Lift out each line of the data that holds "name".

__SOURCE RECORDS__
——

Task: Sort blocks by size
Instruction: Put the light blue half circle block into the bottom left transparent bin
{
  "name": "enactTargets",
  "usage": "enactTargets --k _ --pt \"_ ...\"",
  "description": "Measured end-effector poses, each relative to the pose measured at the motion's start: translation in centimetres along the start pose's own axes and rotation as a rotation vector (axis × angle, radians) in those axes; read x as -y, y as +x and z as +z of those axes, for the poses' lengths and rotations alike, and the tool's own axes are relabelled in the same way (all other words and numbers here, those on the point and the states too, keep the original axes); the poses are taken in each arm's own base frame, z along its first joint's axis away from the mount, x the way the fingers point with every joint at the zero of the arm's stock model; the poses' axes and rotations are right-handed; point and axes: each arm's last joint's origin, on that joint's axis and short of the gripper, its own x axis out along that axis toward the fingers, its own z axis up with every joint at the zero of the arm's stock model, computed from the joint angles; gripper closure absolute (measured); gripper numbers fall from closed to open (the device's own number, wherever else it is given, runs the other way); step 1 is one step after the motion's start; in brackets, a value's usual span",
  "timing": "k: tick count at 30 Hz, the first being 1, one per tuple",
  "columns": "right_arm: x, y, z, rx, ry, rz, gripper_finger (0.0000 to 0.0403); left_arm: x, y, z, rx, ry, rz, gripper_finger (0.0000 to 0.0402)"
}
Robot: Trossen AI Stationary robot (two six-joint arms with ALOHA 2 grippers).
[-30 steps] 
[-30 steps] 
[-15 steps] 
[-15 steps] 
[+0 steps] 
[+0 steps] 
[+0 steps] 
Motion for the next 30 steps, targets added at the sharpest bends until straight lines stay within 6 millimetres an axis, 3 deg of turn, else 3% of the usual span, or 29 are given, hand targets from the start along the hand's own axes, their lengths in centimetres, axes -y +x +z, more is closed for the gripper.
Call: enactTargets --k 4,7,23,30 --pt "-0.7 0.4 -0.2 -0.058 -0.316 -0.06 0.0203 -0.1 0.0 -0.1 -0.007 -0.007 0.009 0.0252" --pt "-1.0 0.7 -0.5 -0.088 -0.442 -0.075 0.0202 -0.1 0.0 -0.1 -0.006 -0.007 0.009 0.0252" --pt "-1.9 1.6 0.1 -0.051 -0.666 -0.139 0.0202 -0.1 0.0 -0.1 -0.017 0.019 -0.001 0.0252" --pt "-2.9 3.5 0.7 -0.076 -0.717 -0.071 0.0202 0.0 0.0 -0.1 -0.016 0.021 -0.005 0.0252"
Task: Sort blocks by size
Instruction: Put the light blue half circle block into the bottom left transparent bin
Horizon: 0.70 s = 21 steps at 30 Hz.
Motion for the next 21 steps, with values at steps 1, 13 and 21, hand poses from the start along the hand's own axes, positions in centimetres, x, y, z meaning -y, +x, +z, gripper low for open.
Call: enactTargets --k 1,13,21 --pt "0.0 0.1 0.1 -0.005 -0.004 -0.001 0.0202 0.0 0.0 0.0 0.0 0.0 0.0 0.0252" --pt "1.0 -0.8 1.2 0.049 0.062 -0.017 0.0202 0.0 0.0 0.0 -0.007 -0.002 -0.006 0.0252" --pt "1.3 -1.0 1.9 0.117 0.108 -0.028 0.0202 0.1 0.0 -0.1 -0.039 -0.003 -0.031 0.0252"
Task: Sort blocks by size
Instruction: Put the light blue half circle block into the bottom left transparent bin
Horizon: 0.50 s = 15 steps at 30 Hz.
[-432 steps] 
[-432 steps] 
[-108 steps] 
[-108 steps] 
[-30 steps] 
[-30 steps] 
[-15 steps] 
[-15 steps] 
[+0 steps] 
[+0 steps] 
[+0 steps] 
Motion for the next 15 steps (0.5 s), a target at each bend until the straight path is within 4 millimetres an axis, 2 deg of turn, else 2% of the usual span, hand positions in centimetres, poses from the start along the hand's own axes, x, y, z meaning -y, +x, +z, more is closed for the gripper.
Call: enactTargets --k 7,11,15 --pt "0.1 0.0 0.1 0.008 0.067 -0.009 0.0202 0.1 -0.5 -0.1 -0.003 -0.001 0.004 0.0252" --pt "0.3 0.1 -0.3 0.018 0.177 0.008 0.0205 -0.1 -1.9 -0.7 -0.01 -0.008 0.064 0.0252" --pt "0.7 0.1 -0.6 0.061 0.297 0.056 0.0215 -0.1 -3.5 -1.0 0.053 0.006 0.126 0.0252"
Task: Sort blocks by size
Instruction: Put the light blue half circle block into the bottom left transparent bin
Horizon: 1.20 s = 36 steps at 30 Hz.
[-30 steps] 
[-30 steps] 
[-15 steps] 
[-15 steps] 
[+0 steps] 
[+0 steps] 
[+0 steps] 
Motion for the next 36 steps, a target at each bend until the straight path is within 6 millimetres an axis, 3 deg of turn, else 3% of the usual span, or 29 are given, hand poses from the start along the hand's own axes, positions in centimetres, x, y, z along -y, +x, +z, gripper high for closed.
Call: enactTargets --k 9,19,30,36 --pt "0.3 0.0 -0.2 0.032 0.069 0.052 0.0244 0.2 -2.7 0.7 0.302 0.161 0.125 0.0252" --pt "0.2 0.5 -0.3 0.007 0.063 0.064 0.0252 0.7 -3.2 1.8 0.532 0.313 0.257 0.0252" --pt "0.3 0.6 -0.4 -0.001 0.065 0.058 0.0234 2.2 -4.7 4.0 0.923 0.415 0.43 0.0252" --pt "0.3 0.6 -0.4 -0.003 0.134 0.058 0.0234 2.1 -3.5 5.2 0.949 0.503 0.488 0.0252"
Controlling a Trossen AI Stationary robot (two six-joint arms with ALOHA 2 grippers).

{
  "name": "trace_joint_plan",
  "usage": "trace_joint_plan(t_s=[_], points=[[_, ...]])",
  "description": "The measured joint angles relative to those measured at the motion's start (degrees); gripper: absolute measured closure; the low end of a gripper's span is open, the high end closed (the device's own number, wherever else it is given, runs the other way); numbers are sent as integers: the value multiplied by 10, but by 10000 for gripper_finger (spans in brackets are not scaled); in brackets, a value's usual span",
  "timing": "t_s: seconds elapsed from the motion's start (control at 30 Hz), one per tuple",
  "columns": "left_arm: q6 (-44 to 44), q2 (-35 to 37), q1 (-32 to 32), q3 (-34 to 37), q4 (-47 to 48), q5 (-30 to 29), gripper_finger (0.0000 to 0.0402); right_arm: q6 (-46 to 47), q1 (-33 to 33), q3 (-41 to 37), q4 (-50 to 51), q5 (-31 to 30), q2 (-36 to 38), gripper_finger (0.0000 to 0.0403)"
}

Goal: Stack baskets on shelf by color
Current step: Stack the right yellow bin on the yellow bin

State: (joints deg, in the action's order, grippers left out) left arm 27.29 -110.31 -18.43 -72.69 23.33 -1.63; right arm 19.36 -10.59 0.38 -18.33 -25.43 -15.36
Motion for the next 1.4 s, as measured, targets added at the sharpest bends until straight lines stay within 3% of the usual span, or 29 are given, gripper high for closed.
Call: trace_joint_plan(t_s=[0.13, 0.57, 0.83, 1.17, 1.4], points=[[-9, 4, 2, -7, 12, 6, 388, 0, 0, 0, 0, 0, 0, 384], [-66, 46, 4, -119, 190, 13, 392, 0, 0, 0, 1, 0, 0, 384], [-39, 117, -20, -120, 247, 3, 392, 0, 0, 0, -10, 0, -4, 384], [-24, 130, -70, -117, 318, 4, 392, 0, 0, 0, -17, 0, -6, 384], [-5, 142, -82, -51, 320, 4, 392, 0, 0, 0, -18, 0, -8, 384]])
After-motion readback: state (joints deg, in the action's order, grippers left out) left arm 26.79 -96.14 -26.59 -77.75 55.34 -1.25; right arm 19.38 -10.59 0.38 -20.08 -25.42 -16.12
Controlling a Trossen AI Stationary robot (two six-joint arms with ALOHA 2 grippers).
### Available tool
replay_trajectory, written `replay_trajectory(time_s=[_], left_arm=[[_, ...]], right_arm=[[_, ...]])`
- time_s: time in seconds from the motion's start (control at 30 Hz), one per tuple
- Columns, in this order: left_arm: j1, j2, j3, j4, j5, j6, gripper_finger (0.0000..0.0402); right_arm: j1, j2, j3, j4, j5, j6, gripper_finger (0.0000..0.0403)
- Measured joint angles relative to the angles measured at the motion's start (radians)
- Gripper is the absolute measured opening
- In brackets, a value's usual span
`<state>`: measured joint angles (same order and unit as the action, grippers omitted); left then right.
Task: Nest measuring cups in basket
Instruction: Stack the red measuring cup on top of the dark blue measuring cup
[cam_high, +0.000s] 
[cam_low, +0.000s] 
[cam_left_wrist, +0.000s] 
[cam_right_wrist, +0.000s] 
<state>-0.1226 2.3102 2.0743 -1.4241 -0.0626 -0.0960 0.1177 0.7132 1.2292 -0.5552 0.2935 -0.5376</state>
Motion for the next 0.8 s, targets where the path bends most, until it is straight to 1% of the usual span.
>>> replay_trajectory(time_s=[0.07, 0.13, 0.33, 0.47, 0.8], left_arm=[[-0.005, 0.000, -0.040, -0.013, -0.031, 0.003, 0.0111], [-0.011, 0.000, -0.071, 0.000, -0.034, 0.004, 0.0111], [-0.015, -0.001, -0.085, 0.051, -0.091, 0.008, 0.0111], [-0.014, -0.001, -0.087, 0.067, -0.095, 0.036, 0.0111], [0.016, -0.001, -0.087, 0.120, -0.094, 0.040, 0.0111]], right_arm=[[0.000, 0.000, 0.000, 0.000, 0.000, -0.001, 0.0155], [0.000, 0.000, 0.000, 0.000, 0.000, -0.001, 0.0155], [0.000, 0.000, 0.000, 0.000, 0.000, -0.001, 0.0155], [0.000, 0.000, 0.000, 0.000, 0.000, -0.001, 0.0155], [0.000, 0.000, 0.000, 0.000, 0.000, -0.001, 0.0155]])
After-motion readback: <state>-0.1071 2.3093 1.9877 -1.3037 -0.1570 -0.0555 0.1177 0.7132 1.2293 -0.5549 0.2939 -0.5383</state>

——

__TASK SOLUTION__
  "name": "enactTargets",
  "name": "trace_joint_plan",

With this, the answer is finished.